2. Mendapatkan varian somaklon melalui iradiasi sinar gamma.
3. Mendapatkan varian somaklon melalui perlakuan perendaman larutan EMS.
4. Mendapatkan varian-varian somaklon SGN-PV2.11, 377 dan 642 hasil iradiasi
sinar gamma dan perendaman larutan EMS yang tahan terhadap Erwinia
carotovora subsp. carotovora melalui uji ketahanan secara in vitro.
5. Mengkonfirmasi hasil uji ketahanan terhadap Erwinia carotovora subsp.

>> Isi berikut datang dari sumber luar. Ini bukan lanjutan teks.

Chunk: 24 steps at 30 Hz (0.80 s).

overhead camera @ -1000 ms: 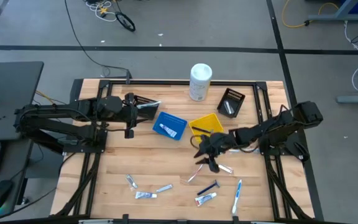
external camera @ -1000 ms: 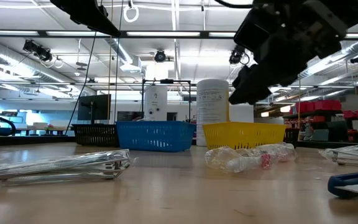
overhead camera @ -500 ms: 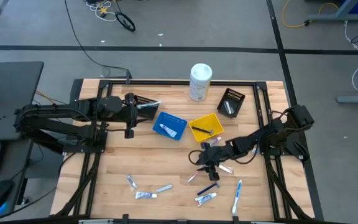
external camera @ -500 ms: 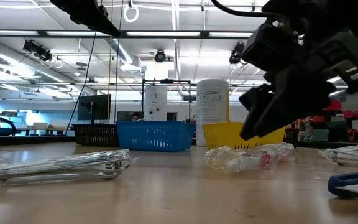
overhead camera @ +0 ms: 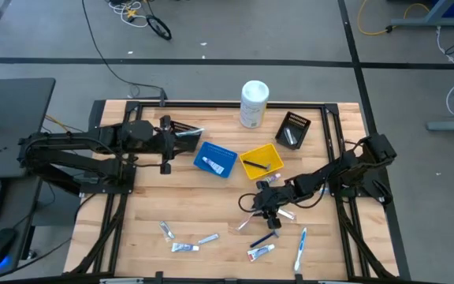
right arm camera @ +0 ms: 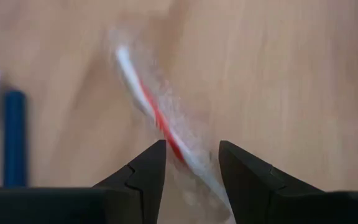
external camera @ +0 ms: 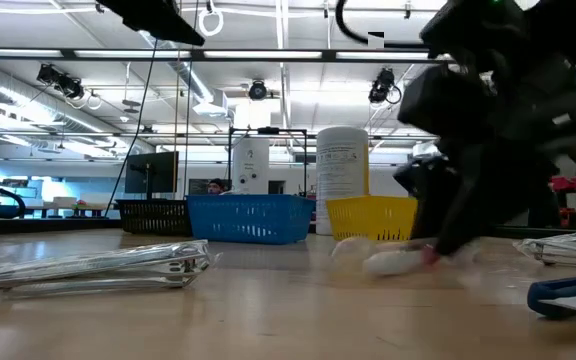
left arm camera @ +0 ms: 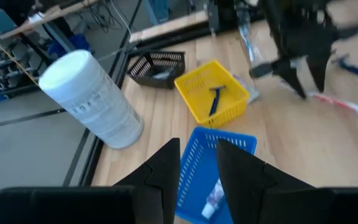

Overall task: Pick & Place Travel size toiletries
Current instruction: Put the orange toothbrush into the left black bin

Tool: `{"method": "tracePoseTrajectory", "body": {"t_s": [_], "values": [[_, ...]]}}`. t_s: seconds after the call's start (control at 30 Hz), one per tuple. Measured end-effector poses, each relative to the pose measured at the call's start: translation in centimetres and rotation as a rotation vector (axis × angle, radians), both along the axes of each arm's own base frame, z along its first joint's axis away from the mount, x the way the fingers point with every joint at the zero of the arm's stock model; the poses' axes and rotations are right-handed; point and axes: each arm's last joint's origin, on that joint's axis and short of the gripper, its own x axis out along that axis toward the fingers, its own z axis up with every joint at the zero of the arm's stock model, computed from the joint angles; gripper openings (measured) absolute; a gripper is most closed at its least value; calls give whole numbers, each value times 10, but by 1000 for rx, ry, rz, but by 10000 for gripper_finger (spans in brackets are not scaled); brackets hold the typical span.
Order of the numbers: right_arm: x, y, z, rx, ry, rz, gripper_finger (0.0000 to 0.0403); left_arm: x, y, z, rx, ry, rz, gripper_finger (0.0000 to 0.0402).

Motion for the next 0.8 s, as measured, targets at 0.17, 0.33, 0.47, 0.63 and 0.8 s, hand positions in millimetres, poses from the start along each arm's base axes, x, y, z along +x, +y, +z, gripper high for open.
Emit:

carotovora secara in vitro dan uji ketahanan terhadap penyakit di lapangan.
Hipotesis
Hipotesis yang dapat dikemukakan dalam penelitian ini antara lain:
1. Kemampuan pembentukan kalus setiap klon Phalaenopsis sangat ditentukan oleh
komposisi media.
2. Keragaman somaklonal dapat diinduksi dengan dosis iradiasi sinar gamma
tertentu dan keberadaan mutan ditentukan oleh kemampuan regenerasi pada
media yang sesuai dan seleksi diplontik yang dilakukan.
3. Keragaman somaklonal dapat diinduksi oleh konsentrasi mutagen EMS dan
keberadaan mutan ditentukan oleh kemampuan regenerasi pada media yang
sesuai dan seleksi diplontik yang dilakukan.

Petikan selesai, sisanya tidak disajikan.